## Required action:
Extract, without alteration, each line from the start of the listing to the line bearing "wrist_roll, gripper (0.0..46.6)".

## Data provided:

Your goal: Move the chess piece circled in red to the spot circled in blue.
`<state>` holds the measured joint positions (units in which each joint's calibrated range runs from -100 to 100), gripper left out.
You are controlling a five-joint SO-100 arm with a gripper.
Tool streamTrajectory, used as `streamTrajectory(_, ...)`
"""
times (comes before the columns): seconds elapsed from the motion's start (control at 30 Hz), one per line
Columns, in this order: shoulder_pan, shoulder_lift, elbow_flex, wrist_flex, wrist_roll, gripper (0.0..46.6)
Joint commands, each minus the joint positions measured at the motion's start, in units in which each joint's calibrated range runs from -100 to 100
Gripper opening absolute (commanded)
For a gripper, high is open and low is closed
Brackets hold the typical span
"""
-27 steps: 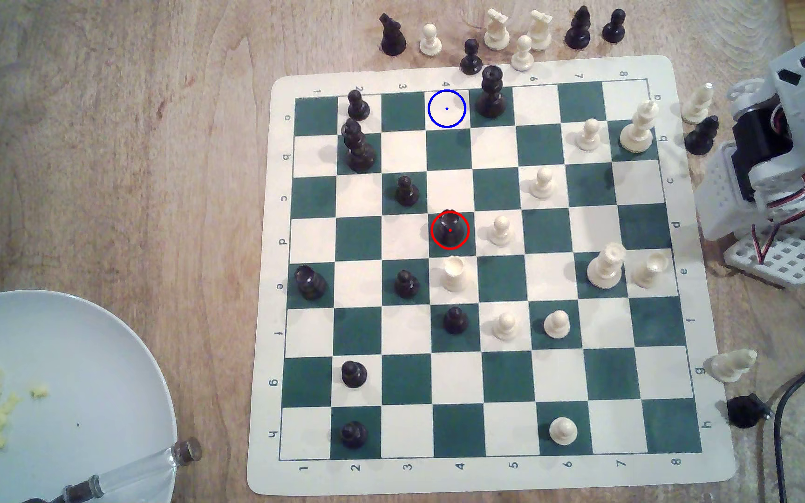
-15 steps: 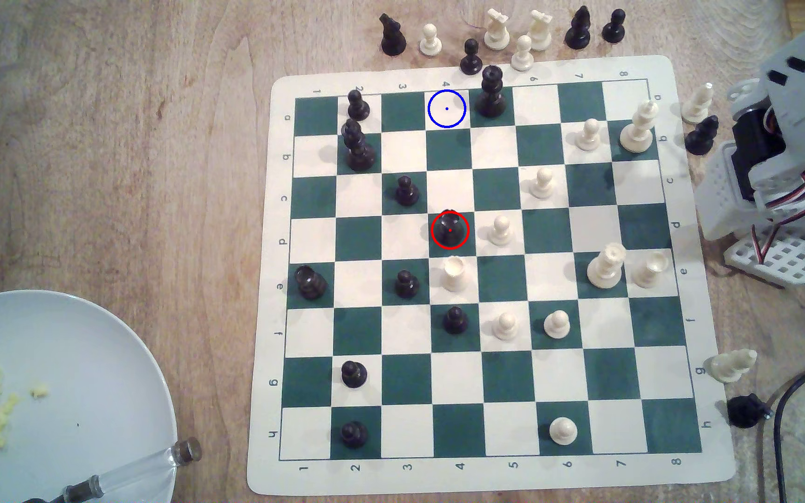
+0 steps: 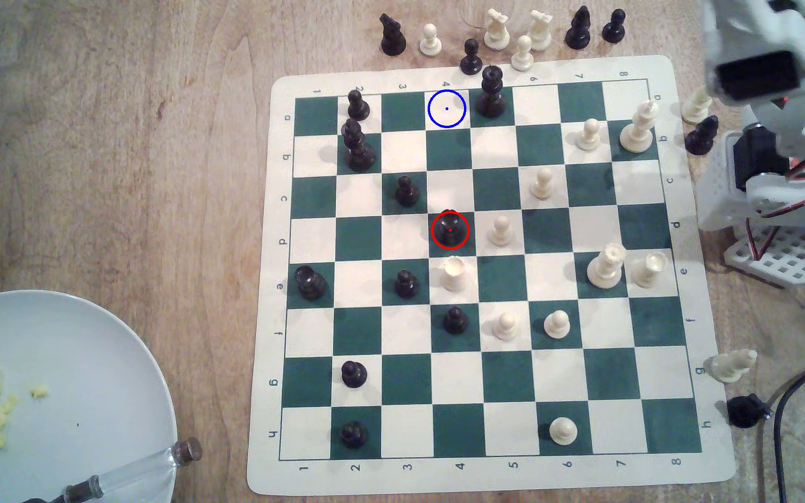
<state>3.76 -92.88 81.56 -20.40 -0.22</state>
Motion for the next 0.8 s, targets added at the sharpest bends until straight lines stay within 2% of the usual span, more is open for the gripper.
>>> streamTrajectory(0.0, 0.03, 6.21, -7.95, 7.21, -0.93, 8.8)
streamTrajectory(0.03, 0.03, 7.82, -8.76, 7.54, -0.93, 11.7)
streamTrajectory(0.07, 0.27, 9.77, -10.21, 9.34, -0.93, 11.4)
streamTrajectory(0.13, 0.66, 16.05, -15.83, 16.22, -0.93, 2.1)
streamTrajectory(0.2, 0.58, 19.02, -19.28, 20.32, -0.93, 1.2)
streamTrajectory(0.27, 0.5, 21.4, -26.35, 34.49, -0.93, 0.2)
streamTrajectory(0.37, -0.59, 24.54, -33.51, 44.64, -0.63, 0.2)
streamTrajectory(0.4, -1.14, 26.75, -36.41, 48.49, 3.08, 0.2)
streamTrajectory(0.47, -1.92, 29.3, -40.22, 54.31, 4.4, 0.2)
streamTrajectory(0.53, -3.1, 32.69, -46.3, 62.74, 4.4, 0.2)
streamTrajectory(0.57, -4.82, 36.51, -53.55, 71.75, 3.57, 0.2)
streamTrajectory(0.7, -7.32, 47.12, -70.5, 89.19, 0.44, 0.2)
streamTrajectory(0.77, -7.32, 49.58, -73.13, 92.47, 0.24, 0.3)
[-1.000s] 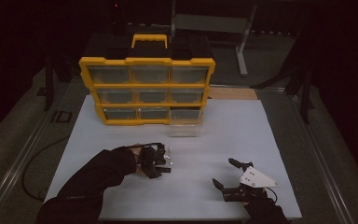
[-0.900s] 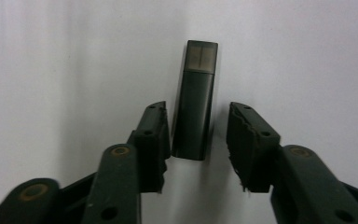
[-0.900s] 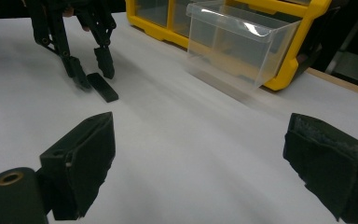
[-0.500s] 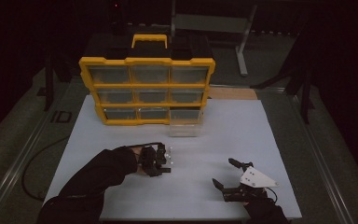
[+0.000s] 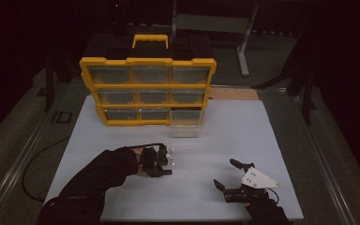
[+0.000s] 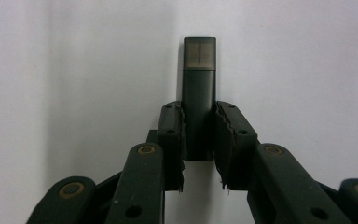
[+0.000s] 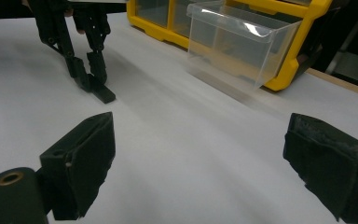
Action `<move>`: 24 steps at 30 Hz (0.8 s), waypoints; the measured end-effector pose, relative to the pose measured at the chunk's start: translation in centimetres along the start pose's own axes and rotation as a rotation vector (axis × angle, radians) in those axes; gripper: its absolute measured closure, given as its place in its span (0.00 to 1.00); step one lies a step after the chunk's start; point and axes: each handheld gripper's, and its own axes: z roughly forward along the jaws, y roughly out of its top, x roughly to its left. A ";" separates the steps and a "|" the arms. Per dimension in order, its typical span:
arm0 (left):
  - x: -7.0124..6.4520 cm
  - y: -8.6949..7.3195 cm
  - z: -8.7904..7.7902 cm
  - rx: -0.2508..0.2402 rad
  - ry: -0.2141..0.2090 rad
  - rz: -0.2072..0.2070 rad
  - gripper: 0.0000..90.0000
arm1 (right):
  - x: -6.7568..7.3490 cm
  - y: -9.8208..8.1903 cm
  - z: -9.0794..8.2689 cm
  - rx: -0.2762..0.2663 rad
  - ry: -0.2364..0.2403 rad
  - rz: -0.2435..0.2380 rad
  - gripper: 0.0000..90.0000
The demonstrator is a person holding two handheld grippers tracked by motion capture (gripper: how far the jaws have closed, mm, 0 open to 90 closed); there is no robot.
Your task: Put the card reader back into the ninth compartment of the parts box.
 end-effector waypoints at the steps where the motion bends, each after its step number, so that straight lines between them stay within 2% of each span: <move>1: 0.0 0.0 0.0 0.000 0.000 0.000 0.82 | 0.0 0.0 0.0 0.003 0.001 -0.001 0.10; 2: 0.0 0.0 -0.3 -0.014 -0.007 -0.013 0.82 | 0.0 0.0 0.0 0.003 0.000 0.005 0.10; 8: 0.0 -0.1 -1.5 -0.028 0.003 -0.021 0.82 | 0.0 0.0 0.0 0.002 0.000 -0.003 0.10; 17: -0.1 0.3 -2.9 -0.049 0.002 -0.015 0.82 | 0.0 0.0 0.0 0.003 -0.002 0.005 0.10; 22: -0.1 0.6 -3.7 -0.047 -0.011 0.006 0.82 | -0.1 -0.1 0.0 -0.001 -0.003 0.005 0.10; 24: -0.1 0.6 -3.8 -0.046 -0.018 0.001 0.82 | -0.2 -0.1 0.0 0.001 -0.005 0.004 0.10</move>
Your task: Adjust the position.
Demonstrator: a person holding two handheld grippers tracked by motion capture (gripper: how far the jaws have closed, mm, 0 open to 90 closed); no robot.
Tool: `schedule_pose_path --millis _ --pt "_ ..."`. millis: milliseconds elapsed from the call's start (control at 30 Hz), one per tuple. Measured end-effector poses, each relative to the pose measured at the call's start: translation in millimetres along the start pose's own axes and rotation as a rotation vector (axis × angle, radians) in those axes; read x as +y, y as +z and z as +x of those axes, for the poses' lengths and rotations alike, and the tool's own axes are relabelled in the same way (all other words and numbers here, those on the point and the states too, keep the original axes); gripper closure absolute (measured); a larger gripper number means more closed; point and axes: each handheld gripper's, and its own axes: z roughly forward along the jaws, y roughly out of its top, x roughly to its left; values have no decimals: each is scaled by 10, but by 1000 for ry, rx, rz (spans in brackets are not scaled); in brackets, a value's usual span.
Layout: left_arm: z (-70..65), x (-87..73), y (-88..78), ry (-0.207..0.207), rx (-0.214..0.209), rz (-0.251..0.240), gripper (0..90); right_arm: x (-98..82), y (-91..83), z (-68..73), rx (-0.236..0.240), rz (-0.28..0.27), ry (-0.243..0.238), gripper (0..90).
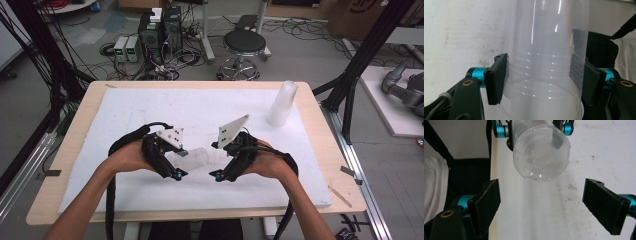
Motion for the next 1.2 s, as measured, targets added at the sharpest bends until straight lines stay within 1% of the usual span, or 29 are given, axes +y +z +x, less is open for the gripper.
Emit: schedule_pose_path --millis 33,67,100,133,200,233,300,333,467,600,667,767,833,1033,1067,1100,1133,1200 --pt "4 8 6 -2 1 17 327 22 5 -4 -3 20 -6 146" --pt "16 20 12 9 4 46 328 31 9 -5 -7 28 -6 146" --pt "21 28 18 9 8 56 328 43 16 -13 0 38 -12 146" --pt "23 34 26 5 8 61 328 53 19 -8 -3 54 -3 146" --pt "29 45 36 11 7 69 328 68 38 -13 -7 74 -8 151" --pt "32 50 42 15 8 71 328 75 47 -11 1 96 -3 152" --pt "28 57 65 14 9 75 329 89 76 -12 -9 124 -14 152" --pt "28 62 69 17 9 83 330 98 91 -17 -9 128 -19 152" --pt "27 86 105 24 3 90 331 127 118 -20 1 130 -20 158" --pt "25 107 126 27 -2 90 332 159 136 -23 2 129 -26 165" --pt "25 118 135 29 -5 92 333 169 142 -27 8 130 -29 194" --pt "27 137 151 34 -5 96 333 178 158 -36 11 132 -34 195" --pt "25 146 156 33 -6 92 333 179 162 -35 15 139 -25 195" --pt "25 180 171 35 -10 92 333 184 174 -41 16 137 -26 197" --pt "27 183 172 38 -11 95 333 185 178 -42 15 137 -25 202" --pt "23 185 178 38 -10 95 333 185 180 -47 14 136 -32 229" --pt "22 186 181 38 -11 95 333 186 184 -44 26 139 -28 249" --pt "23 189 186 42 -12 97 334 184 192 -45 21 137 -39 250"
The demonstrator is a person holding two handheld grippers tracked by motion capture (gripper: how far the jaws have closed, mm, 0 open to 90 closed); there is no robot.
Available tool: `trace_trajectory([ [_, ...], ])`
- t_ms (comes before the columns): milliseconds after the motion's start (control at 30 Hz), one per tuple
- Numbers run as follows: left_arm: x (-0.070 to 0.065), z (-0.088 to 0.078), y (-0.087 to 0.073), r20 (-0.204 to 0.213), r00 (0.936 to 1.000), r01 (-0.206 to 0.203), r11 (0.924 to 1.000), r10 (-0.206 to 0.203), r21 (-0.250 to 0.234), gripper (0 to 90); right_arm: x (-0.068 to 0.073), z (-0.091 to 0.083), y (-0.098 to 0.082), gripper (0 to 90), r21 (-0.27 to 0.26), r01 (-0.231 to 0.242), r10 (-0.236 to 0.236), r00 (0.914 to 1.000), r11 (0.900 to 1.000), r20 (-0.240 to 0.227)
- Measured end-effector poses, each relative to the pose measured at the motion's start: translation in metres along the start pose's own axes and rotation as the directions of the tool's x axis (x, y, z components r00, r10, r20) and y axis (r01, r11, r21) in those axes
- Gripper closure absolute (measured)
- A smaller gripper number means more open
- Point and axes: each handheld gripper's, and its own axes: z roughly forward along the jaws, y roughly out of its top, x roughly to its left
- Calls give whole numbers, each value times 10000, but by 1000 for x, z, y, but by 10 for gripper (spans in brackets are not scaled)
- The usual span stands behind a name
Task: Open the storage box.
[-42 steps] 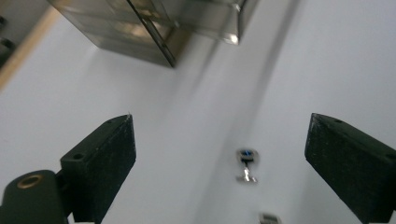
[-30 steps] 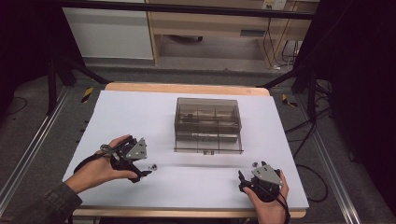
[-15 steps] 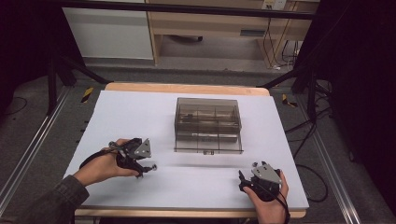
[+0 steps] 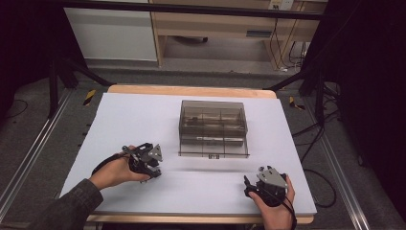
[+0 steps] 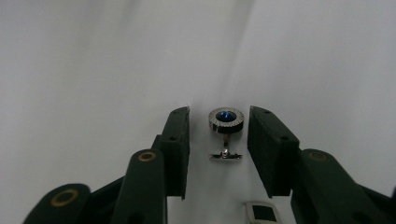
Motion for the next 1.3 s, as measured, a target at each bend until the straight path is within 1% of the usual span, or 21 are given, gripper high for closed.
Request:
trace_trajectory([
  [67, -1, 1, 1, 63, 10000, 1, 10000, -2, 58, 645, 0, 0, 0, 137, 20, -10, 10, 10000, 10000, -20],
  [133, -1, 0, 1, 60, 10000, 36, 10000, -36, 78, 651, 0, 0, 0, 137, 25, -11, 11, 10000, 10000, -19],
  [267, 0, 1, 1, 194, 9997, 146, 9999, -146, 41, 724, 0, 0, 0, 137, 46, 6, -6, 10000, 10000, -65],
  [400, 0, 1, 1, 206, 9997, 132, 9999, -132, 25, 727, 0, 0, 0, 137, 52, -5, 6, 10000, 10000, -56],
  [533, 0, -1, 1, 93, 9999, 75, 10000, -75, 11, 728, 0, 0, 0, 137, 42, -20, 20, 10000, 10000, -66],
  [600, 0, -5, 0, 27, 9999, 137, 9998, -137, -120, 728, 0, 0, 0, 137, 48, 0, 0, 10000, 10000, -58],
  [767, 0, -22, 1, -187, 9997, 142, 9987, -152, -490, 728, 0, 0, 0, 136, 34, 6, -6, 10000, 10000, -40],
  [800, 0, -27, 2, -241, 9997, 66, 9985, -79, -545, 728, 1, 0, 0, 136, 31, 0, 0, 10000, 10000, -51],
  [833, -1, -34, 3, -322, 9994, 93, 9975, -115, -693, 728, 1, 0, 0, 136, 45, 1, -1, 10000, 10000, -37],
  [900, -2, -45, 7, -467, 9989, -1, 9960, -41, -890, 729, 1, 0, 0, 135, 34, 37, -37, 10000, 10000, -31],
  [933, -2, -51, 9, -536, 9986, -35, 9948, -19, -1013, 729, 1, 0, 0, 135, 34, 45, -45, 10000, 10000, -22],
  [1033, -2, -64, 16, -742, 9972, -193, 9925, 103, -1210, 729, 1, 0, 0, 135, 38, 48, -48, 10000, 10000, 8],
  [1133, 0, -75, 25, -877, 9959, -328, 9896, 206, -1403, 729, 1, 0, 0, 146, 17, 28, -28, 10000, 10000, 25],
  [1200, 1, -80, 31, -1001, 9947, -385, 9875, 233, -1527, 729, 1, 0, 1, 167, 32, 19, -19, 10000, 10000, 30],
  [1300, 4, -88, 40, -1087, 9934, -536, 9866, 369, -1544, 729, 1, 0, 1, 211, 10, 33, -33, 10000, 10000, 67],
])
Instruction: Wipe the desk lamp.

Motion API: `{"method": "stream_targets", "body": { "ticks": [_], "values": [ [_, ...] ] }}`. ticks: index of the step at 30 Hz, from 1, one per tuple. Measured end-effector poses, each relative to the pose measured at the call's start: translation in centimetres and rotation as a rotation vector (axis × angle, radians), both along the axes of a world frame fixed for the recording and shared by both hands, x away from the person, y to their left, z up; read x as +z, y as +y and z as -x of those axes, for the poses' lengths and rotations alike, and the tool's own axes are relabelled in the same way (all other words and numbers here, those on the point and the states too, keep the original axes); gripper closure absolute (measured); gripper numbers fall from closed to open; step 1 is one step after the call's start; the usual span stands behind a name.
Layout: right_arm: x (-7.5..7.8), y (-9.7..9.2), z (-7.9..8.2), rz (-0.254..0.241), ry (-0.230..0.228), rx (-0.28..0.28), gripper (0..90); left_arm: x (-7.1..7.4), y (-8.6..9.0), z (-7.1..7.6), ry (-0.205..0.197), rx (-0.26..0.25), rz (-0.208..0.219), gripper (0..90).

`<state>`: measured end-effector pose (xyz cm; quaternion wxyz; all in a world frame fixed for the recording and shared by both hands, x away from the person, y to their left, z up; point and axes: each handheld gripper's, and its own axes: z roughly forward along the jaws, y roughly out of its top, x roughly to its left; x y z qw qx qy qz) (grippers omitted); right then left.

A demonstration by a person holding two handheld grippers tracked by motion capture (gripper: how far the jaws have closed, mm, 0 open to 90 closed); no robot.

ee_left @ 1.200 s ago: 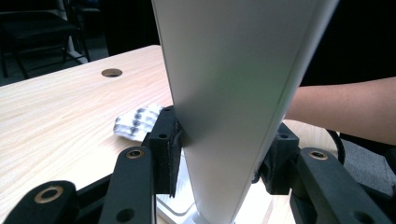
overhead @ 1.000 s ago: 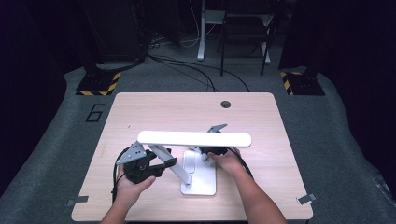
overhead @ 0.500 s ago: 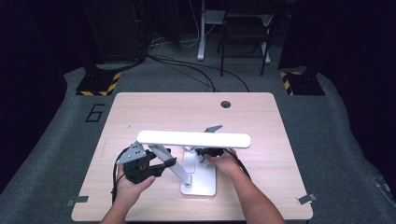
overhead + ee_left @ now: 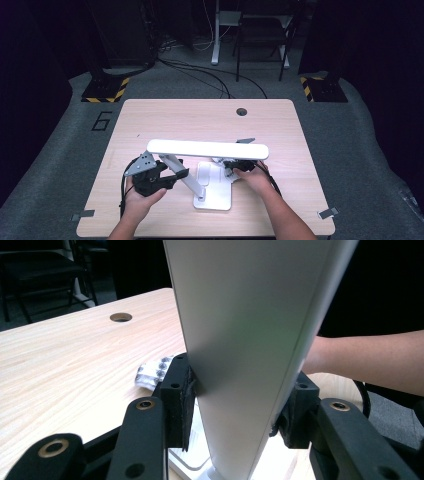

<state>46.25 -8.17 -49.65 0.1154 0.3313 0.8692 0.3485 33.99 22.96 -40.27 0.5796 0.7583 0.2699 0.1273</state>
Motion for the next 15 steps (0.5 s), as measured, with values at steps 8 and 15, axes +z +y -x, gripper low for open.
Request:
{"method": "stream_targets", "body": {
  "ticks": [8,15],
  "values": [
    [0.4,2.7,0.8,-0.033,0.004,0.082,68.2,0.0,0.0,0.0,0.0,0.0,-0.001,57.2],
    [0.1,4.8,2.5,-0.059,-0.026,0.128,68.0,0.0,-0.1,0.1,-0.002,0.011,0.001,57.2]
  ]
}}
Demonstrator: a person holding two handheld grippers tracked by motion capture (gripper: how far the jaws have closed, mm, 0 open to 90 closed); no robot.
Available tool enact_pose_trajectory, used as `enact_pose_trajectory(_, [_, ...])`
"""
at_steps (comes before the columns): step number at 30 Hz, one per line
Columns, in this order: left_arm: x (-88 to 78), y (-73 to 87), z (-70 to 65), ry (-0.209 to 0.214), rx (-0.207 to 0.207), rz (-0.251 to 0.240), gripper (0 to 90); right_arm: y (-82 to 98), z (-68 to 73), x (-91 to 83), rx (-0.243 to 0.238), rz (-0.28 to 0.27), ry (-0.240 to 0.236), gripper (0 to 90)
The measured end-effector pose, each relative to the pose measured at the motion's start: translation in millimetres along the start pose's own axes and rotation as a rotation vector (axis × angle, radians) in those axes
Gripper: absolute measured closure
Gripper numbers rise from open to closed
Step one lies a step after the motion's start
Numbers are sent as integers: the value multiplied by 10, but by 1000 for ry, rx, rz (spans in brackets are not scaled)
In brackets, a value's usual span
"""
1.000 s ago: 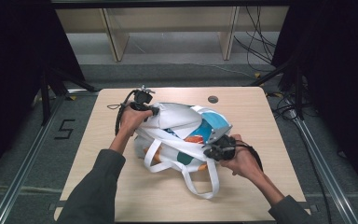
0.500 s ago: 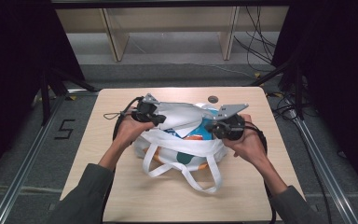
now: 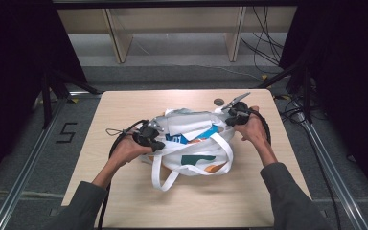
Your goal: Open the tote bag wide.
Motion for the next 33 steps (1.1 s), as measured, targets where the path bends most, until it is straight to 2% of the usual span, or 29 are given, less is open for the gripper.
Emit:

## Written reply:
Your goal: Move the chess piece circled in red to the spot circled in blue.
`<state>` holds the measured joint positions (units in which each joint's calibrated range runs from -100 to 100), gripper left out.
You are controlling a five-joint SO-100 arm with a gripper.
Tool streamTrajectory, used as `streamTrajectory(_, ...)`
"""
times (comes before the columns): seconds elapsed from the motion's start (control at 30 Hz), one per line
Columns, in this order: shoulder_pan, shoulder_lift, elbow_flex, wrist_flex, wrist_roll, gripper (0.0..46.6)

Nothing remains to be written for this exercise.